- [TASK GOAL] Everything from the line that holds "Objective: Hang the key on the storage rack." through the end of the data below should be output exactly, both ends included.

- [SUPPLIED MATERIAL]
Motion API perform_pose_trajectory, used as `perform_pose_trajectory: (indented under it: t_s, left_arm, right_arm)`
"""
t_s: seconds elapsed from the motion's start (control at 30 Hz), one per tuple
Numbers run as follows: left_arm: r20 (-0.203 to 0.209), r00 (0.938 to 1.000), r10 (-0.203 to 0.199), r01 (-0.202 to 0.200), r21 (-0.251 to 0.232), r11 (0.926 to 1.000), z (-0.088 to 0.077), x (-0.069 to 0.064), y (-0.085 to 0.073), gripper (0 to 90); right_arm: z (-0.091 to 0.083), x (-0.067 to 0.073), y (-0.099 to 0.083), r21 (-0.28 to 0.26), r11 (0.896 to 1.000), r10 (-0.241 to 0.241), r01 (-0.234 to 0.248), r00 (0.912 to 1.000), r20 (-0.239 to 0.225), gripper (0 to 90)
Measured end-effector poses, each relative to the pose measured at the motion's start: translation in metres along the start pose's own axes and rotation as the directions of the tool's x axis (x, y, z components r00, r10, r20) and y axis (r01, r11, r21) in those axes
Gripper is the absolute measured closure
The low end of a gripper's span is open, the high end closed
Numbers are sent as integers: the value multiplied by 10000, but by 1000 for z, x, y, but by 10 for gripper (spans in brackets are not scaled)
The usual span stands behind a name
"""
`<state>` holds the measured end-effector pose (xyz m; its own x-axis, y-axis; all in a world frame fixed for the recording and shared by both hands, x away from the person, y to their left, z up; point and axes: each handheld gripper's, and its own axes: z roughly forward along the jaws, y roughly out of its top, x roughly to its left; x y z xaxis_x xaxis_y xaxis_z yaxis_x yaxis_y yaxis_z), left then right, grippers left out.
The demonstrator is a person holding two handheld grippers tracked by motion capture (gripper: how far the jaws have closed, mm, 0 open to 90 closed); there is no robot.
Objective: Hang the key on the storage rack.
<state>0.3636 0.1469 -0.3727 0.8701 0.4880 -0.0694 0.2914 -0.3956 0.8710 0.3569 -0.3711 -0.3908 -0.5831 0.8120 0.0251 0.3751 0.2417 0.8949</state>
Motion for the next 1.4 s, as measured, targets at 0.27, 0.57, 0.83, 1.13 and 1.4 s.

- [EXERCISE ANSWER]
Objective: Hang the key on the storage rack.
<state>0.3636 0.1469 -0.3727 0.8701 0.4880 -0.0694 0.2914 -0.3956 0.8710 0.3569 -0.3711 -0.3908 -0.5831 0.8120 0.0251 0.3751 0.2417 0.8949</state>
Motion for the next 1.4 s, as measured, targets at 0.27, 0.57, 0.83, 1.13 and 1.4 s.

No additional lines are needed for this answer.